WORK INSTRUCTION. Retype all data exactly as given. Pictures should not be retyped.

DATA IN THIS EXERCISE.
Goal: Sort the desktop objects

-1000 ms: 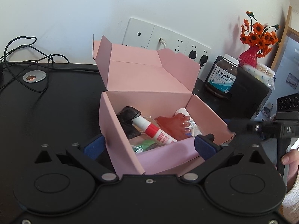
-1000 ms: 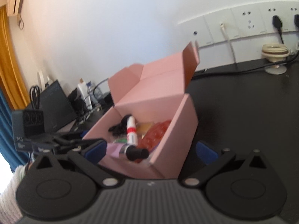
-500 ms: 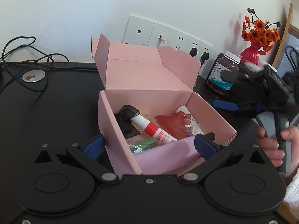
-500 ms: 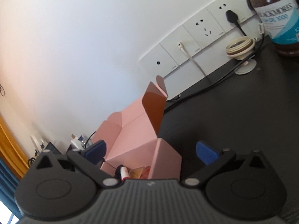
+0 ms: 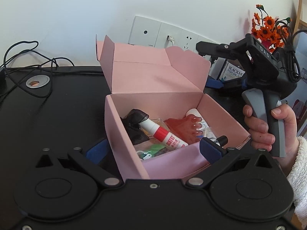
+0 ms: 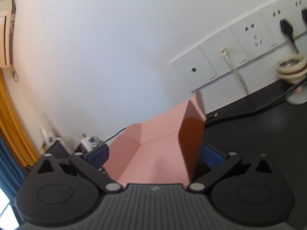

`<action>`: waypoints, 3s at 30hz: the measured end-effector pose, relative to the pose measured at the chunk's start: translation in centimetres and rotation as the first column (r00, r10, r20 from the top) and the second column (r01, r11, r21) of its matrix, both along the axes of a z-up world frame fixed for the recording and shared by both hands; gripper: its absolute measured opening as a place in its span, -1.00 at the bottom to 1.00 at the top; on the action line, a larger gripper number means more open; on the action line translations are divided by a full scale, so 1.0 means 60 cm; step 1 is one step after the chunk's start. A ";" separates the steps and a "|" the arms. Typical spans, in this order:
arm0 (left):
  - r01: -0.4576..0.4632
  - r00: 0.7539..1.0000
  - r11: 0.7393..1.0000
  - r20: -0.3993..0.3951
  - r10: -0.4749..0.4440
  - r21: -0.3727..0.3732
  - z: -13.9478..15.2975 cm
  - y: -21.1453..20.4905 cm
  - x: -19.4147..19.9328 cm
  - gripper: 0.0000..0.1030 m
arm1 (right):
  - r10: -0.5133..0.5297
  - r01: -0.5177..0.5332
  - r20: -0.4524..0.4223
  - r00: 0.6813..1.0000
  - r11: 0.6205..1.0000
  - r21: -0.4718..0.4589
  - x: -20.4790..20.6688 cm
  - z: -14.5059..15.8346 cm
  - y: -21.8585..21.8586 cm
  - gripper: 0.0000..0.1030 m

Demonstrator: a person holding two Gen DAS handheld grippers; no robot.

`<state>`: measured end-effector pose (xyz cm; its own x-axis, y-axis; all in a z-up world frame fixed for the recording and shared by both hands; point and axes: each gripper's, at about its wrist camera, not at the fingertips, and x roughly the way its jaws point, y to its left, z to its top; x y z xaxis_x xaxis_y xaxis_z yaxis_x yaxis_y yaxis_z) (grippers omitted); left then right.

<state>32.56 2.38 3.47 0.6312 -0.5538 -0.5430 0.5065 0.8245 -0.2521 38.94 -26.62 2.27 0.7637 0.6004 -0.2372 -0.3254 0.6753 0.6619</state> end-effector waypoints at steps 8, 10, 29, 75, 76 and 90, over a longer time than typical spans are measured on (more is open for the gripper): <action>-0.002 1.000 1.000 -0.010 0.002 -0.005 -0.002 -0.002 -0.002 1.00 | 0.064 -0.064 -0.005 0.998 0.998 0.005 0.016 -0.015 0.000 0.99; -0.008 1.000 1.000 -0.013 0.008 0.000 -0.005 -0.003 -0.001 1.00 | 0.077 -0.077 -0.010 0.997 0.996 0.034 0.022 -0.020 -0.002 0.99; -0.038 0.999 0.997 0.021 0.037 0.063 -0.001 0.011 0.004 1.00 | 0.190 -0.165 -0.081 0.978 0.955 0.248 0.026 -0.039 -0.018 0.99; -0.055 0.998 0.996 0.017 0.054 0.063 -0.006 0.006 0.007 1.00 | 0.318 -0.290 -0.187 0.929 0.943 0.162 0.146 -0.004 0.043 0.99; -0.055 0.998 0.996 0.017 0.054 0.063 -0.007 0.006 0.007 1.00 | 0.324 -0.296 -0.195 0.926 0.942 0.158 0.151 0.000 0.044 0.99; -0.070 0.998 0.988 -0.001 0.071 0.135 -0.010 -0.003 0.015 1.00 | 0.325 -0.311 -0.188 0.927 0.945 0.101 0.087 0.008 0.039 0.99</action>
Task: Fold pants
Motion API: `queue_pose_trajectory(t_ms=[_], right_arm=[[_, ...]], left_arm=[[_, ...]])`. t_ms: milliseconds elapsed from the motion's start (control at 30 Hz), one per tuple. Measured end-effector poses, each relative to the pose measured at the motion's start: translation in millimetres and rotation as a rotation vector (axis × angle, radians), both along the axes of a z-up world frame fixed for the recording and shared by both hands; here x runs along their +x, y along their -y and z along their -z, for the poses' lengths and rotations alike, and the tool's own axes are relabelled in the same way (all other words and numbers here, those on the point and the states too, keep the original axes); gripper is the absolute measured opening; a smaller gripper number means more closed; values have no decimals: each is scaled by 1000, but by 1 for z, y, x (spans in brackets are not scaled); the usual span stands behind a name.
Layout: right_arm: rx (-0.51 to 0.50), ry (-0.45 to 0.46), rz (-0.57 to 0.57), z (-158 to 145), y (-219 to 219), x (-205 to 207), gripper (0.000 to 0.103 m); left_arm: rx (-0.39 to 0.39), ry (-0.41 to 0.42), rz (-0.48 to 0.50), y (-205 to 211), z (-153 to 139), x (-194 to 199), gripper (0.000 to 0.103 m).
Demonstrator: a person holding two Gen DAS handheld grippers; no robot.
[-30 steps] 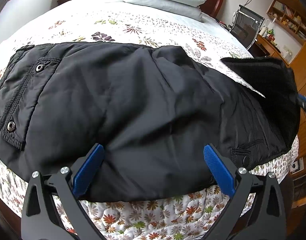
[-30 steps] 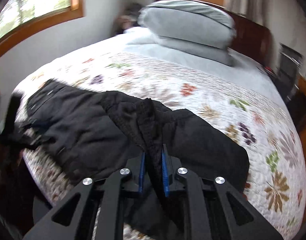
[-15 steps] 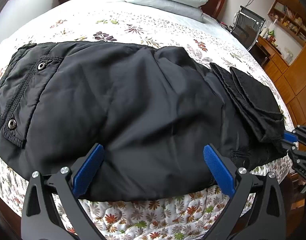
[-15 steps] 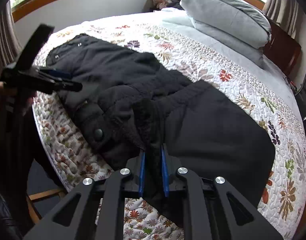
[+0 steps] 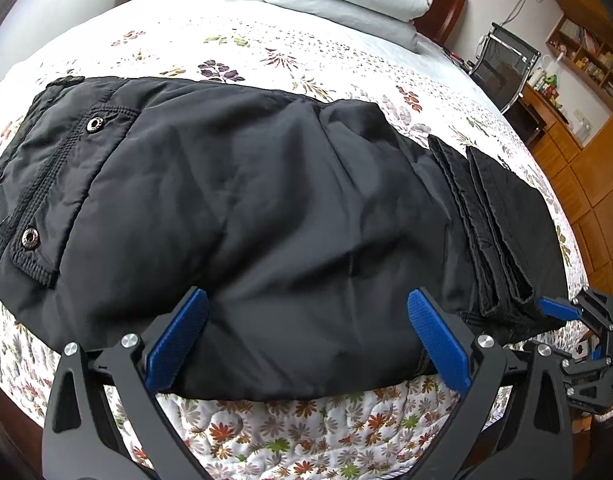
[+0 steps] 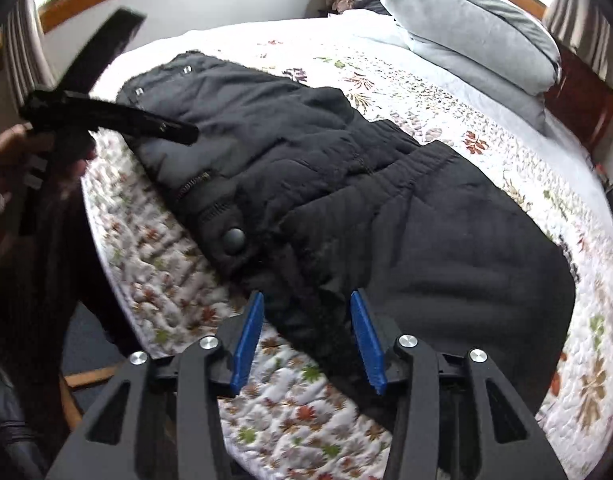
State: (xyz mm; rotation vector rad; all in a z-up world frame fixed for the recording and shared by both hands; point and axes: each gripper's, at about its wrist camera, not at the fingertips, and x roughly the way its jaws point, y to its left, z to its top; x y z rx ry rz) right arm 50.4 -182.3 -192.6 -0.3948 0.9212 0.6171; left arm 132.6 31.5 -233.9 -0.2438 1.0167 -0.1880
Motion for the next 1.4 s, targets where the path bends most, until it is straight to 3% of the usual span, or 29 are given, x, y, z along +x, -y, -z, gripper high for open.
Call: queue_pose_trajectory(t_ms=[167, 367, 467, 600, 833, 900, 967, 1067, 1167, 1400], right_arm=[[227, -79, 92, -22, 36, 6, 45], [469, -158, 441, -36, 148, 26, 59], [529, -243, 578, -21, 206, 40, 67], [614, -360, 647, 10, 251, 57, 74], [734, -506, 626, 61, 247, 80, 75], [738, -490, 615, 62, 242, 80, 68], [743, -483, 606, 60, 244, 78, 46], [783, -479, 598, 54, 256, 71, 24], [745, -452, 596, 41, 258, 70, 18], [592, -383, 553, 29, 245, 74, 20]], left_arm=[[-8, 4, -44, -10, -6, -3, 100], [-12, 19, -107, -32, -16, -13, 100], [4, 25, -127, -40, -21, -16, 100], [15, 30, -165, -49, -25, -22, 100], [40, 22, -208, -64, -32, -33, 100], [53, 22, -218, -69, -34, -37, 100], [63, 21, -233, -75, -36, -41, 100], [73, 17, -267, -88, -38, -46, 100], [74, 9, -320, -106, -40, -52, 100], [11, -16, -447, -148, -34, -61, 100]])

SOLUTION BELOW.
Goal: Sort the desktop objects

-1000 ms: 
-1000 ms: 
-500 ms: 
-500 ms: 
+0 ms: 
+0 ms: 

`<action>`: waypoints, 3s at 30hz: the measured end-effector pose, relative to the pose measured at the chunk's start: translation in centimetres and rotation as the first column (r00, r10, r20 from the top) and the second column (r01, r11, r21) of its matrix, both along the axes of a z-up world frame fixed for the recording and shared by both hands; gripper: its absolute measured opening as a place in its span, -1.00 at the bottom to 1.00 at the top; on the action line, a larger gripper number means more open; on the action line translations are divided by a full scale, so 1.0 means 60 cm; step 1 is one step after the chunk's start. A ";" separates the steps and a "|" the arms. Typical spans, in this order:
arm0 (left):
  - r01: -0.4576..0.4632
  - r00: 0.7539..1.0000
  - r11: 0.7393..1.0000
  - r20: -0.3993..0.3951
  - r10: -0.4749..0.4440
  - r21: -0.3727..0.3732
  - z: -13.9478..15.2975 cm
  - y: -21.1453..20.4905 cm
  - x: -19.4147..19.9328 cm
  - gripper: 0.0000..0.1030 m
arm1 (right):
  - r10: -0.5133..0.5297
  - r01: -0.5177..0.5332
  - r20: -0.4524..0.4223
  - r00: 0.6813..1.0000
  - r11: 0.6205..1.0000
  - r21: -0.4718..0.4589
  - x: -20.4790..20.6688 cm
  - z: -14.5059..15.8346 cm
  - y: -21.8585..21.8586 cm
  - gripper: 0.0000..0.1030 m

Demonstrator: a person holding two Gen DAS handheld grippers; no robot.

`<state>`: measured end-effector pose (xyz cm; its own x-axis, y-axis; all in a z-up world frame fixed for the recording and shared by both hands; point and axes: each gripper's, at about its wrist camera, not at the fingertips, and x roughly the way its jaws point, y to its left, z to its top; x y z xaxis_x xaxis_y xaxis_z yaxis_x yaxis_y yaxis_z) (grippers omitted); left then right.

<state>32.56 2.38 3.47 0.6312 -0.5538 -0.5430 0.5065 0.8245 -0.2521 38.94 -26.62 2.27 0.7637 0.6004 -0.2372 -0.3254 0.6753 0.6619</state> end-effector waypoints at steps 8, 10, 29, 75, 76 and 90, over a longer time than typical spans are measured on (more is open for the gripper): <action>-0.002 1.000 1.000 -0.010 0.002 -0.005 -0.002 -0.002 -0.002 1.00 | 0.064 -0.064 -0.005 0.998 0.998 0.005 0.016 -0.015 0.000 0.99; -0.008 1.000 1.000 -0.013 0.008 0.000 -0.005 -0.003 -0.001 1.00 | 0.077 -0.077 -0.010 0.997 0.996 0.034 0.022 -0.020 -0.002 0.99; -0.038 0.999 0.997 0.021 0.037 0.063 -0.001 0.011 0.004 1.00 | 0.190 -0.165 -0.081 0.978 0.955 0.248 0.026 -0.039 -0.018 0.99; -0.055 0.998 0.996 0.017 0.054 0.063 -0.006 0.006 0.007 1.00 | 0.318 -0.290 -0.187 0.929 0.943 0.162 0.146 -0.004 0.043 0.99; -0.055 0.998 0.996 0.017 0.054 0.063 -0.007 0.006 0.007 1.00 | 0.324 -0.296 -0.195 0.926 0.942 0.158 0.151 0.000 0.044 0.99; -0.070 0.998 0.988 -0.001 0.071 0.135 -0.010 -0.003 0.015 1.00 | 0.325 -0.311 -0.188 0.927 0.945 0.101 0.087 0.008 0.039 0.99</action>
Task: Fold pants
Motion API: `queue_pose_trajectory(t_ms=[_], right_arm=[[_, ...]], left_arm=[[_, ...]])`. t_ms: milliseconds elapsed from the motion's start (control at 30 Hz), one per tuple. Measured end-effector poses, each relative to the pose measured at the motion's start: translation in millimetres and rotation as a rotation vector (axis × angle, radians), both along the axes of a z-up world frame fixed for the recording and shared by both hands; here x runs along their +x, y along their -y and z along their -z, for the poses' lengths and rotations alike, and the tool's own axes are relabelled in the same way (all other words and numbers here, those on the point and the states too, keep the original axes); gripper is the absolute measured opening; a smaller gripper number means more closed; values have no decimals: each is scaled by 1000, but by 1 for z, y, x (spans in brackets are not scaled); the usual span stands behind a name.
Layout: right_arm: rx (-0.51 to 0.50), ry (-0.45 to 0.46), rz (-0.57 to 0.57), z (-158 to 145), y (-219 to 219), x (-205 to 207), gripper (0.000 to 0.103 m); left_arm: rx (-0.39 to 0.39), ry (-0.41 to 0.42), rz (-0.48 to 0.50), y (-205 to 211), z (-153 to 139), x (-194 to 199), gripper (0.000 to 0.103 m).
Demonstrator: a person holding two Gen DAS handheld grippers; no robot.
[-30 steps] 
[-30 steps] 
[-15 steps] 
[-15 steps] 
[+0 steps] 
[+0 steps] 
State: (xyz mm; rotation vector rad; all in a z-up world frame fixed for the recording and shared by both hands; point and axes: each gripper's, at about its wrist camera, not at the fingertips, and x roughly the way its jaws point, y to its left, z to its top; x y z rx ry rz) right arm 50.4 -182.3 -192.6 -0.3948 0.9212 0.6171; left arm 132.6 31.5 -233.9 -0.2438 1.0167 -0.1880
Motion for the next 1.4 s, targets where the path bends most, until it is straight to 3% of the usual span, or 29 are given, x, y, z along +x, -y, -z, gripper high for open.
Call: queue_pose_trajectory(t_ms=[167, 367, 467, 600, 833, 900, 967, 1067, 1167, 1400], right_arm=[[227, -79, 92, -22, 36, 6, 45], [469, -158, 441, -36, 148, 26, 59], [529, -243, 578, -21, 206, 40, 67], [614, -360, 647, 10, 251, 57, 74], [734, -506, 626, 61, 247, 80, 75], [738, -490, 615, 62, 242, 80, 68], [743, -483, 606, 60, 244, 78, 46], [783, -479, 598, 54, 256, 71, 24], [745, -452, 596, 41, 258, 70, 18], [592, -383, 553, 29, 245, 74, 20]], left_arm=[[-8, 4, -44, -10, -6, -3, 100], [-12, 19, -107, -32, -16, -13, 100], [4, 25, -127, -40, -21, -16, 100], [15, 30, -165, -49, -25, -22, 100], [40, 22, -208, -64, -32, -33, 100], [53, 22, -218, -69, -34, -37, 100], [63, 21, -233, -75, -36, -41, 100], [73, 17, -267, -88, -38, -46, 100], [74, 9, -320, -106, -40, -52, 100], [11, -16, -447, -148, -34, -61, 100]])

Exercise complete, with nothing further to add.